■ Activity:
Find every line in the records below that holds the word "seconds", and copy each one.

[Data extracts Boundary: Start]

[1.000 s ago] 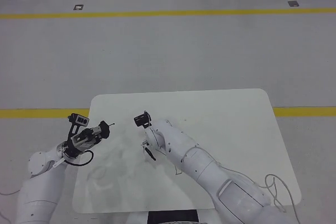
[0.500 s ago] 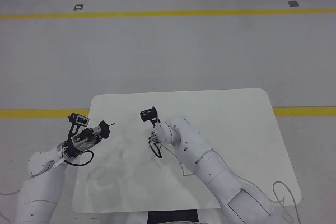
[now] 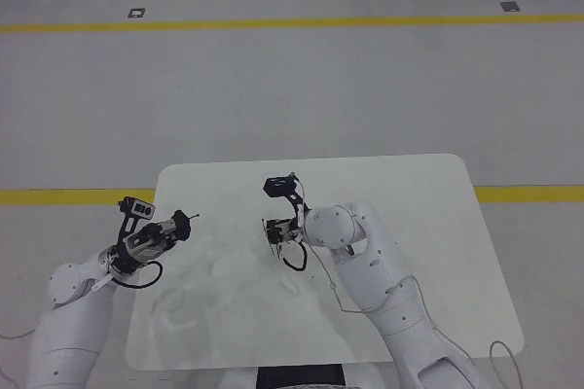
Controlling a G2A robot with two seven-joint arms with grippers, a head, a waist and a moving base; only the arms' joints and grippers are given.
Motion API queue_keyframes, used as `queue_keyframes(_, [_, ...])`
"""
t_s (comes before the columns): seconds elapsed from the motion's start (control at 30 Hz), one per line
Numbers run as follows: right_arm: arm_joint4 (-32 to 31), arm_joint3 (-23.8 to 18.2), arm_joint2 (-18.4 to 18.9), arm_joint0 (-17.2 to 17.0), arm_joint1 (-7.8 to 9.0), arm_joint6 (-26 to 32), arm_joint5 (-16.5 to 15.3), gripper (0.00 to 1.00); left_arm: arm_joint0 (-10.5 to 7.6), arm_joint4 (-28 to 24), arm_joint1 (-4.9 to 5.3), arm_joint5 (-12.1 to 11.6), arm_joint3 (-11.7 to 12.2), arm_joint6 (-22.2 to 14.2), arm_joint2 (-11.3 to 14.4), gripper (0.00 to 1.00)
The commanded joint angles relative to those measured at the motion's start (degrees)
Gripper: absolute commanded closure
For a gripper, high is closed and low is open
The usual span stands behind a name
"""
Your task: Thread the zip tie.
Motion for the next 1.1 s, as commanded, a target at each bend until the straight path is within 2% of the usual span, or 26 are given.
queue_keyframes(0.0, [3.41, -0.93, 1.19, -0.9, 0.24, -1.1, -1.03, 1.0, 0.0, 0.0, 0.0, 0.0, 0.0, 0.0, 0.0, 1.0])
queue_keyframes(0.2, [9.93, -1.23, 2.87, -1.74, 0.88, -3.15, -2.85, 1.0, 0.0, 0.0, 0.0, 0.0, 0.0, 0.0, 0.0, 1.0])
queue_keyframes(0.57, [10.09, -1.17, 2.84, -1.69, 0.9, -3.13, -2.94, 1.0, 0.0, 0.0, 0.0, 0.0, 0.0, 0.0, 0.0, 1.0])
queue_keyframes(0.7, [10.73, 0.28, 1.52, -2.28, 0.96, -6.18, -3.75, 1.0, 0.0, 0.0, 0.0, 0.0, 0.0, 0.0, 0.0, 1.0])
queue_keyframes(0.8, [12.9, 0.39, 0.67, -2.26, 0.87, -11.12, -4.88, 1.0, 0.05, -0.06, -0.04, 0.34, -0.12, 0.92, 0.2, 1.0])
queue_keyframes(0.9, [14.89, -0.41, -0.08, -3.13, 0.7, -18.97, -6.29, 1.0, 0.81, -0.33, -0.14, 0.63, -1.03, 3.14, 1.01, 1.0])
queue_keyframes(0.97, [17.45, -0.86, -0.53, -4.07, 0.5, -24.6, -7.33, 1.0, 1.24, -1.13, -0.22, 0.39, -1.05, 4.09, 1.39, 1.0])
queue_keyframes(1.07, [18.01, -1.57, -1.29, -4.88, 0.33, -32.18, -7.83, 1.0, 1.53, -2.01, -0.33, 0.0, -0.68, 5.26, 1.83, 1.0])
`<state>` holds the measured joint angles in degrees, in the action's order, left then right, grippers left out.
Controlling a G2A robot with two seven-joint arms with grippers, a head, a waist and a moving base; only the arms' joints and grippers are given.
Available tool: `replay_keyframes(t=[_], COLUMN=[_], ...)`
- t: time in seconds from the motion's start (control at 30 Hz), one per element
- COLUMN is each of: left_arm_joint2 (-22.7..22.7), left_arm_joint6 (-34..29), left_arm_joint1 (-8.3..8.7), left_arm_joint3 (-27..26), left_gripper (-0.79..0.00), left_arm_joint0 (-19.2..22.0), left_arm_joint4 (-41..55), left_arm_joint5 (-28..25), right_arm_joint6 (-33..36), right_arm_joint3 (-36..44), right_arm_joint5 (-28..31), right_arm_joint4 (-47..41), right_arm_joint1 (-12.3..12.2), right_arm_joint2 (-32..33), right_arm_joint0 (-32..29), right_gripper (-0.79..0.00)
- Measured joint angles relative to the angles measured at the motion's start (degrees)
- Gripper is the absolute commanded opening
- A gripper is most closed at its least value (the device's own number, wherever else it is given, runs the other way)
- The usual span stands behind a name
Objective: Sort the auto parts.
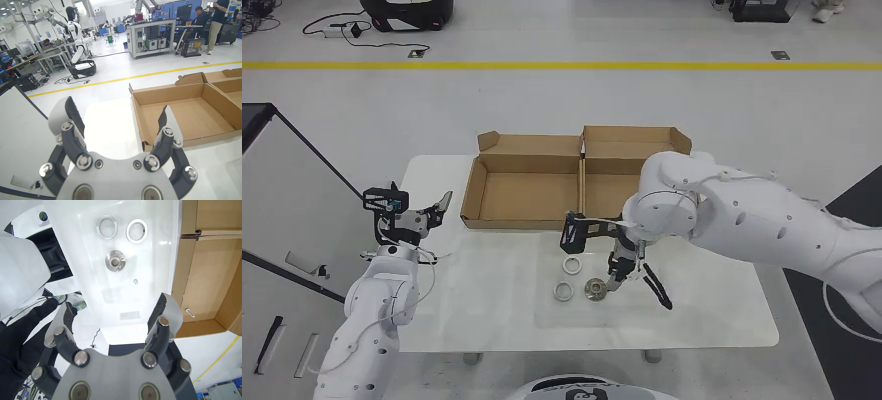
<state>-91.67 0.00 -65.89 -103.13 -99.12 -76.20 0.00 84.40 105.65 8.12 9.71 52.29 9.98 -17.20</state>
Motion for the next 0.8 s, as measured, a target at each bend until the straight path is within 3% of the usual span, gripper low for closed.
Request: replay_keyframes(t=[0.8], left_arm_joint2=[0.0], left_arm_joint6=[0.0], left_arm_joint1=[0.0], left_arm_joint3=[0.0], left_gripper=[0.0], left_arm_joint0=[0.0], left_arm_joint4=[0.0], left_arm_joint5=[0.0], right_arm_joint6=[3.61], right_arm_joint3=[6.49], right_arm_joint5=[-12.1], right_arm_joint4=[4.76], right_arm_joint1=[-3.3], right_arm_joint2=[3.13], right_arm_joint0=[-6.57], right_gripper=[0.0])
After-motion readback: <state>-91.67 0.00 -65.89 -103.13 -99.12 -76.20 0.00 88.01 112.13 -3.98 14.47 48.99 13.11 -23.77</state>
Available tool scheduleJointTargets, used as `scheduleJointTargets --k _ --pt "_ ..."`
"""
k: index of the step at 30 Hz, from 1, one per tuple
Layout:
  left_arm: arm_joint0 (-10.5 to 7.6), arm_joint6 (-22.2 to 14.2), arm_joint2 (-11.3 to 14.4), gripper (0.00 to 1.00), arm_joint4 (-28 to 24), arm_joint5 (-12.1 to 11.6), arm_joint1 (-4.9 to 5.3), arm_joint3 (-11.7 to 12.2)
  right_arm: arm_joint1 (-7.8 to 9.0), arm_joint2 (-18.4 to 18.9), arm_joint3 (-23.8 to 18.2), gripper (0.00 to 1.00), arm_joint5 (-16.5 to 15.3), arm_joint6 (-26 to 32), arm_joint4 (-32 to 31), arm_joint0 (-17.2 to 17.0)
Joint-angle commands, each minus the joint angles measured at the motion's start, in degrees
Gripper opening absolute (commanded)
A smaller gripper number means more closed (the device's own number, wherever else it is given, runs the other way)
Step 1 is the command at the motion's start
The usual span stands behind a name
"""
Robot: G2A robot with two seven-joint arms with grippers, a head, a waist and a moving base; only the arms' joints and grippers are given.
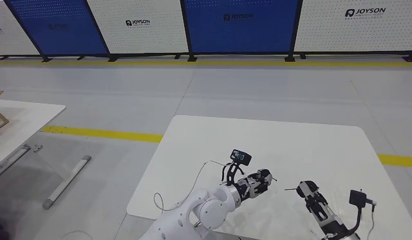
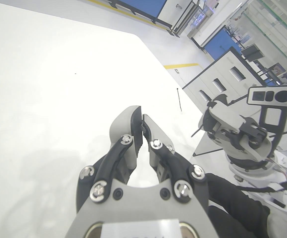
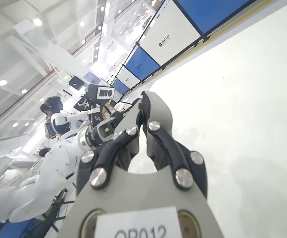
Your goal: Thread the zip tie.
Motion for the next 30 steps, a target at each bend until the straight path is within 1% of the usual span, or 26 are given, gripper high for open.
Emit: scheduleJointTargets --k 1,3,4,6,8,12,15,17,25,27,30 --pt "0.0 0.0 0.0 0.0 0.0 0.0 0.0 0.0 -0.62 -1.2 0.4 0.0 4.2 -3.0 -1.1 0.9" --pt "0.0 0.0 0.0 0.0 0.0 0.0 0.0 0.0 -1.34 -2.5 1.1 0.0 6.9 -7.0 -1.6 1.7" --pt "0.0 0.0 0.0 0.0 0.0 0.0 0.0 0.0 -1.77 -3.8 1.7 0.0 8.1 -8.4 -2.6 2.3" --pt "0.0 0.0 0.0 0.0 0.0 0.0 0.0 0.0 -2.38 -5.9 2.7 0.0 9.2 -8.9 -4.2 3.4" --pt "0.0 0.0 0.0 0.0 0.0 0.0 0.0 0.0 -3.02 -7.4 3.8 0.0 9.6 -9.7 -5.2 4.7" --pt "0.0 0.0 0.0 0.0 0.0 0.0 0.0 0.0 -4.02 -9.2 6.3 0.0 9.0 -9.7 -4.9 7.0" --pt "0.0 0.0 0.0 0.0 0.0 0.0 0.0 0.0 -4.52 -9.2 7.6 0.0 5.6 -10.5 -3.4 7.5" --pt "0.0 0.0 0.0 0.0 0.0 0.0 0.0 0.0 -4.61 -8.6 7.8 0.0 4.4 -11.3 -3.3 7.0" --pt "0.0 0.0 0.0 0.0 0.0 0.0 0.0 0.0 -4.83 -8.1 8.0 0.0 4.8 -11.1 -2.7 7.0" --pt "0.0 0.0 0.0 0.0 0.0 0.0 0.0 0.0 -4.98 -7.8 8.2 0.0 5.0 -10.5 -2.3 6.8" --pt "0.0 0.0 0.0 0.0 0.0 0.0 0.0 0.0 -5.27 -8.1 8.6 0.0 5.4 -8.9 -3.4 6.9"
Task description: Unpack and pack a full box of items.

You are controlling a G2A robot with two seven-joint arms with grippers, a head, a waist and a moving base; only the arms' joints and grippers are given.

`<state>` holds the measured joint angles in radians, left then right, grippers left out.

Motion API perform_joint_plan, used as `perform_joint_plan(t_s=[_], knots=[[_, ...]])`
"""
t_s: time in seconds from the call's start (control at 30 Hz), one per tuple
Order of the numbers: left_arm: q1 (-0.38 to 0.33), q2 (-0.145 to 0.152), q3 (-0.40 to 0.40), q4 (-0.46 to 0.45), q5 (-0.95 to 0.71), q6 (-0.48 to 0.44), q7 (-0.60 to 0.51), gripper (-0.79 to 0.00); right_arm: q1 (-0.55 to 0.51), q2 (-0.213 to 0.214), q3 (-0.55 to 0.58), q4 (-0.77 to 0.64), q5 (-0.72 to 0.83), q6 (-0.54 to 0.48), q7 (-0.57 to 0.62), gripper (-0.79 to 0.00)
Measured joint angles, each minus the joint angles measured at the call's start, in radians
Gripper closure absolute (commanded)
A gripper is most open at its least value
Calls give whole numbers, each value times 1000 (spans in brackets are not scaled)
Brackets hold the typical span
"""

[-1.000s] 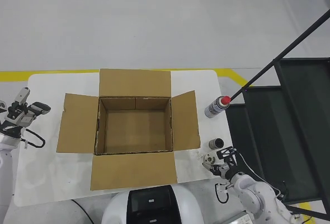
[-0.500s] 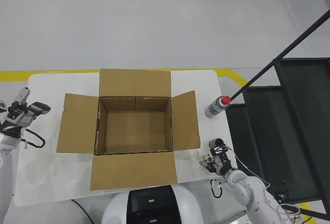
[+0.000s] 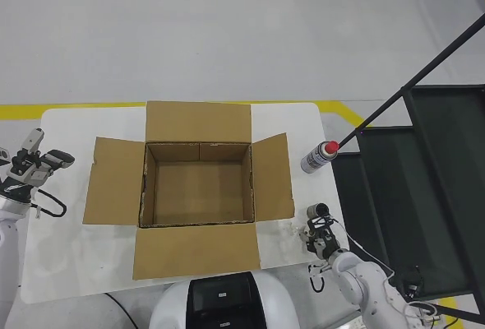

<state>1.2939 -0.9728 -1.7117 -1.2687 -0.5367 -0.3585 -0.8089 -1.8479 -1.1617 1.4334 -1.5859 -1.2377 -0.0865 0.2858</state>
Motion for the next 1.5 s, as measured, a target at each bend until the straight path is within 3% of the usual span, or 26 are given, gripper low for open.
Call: perform_joint_plan(t_s=[0.33, 0.57, 0.7, 1.07, 1.23, 1.5], knots=[[0, 0, 0, 0, 0, 0, 0, -785, -134, 10, 87, -130, -10, 34, -20, 0], [0, 0, 0, 0, 0, 0, 0, -785, -309, 21, 207, -367, 3, -16, -68, 0], [0, 0, 0, 0, 0, 0, 0, -785, -340, 23, 245, -489, -25, -4, -78, 0], [0, 0, 0, 0, 0, 0, 0, -785, -254, 23, 206, -754, -116, -5, 80, 0], [0, 0, 0, 0, 0, 0, 0, -785, -177, 24, 139, -764, -162, -58, 126, 0], [0, 0, 0, 0, 0, 0, 0, -785, 22, 16, -64, -764, -233, -102, 298, 0]])
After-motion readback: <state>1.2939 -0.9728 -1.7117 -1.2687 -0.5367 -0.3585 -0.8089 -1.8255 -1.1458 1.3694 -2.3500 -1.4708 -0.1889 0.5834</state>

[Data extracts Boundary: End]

■ Output below:
t_s (comes before the columns): seconds elapsed from the motion's start (control at 30 Hz), one per line
- t: time in seconds from the motion's start (control at 30 Hz), one per element
t_s: time in seconds from the call's start (control at 30 Hz), one per tuple

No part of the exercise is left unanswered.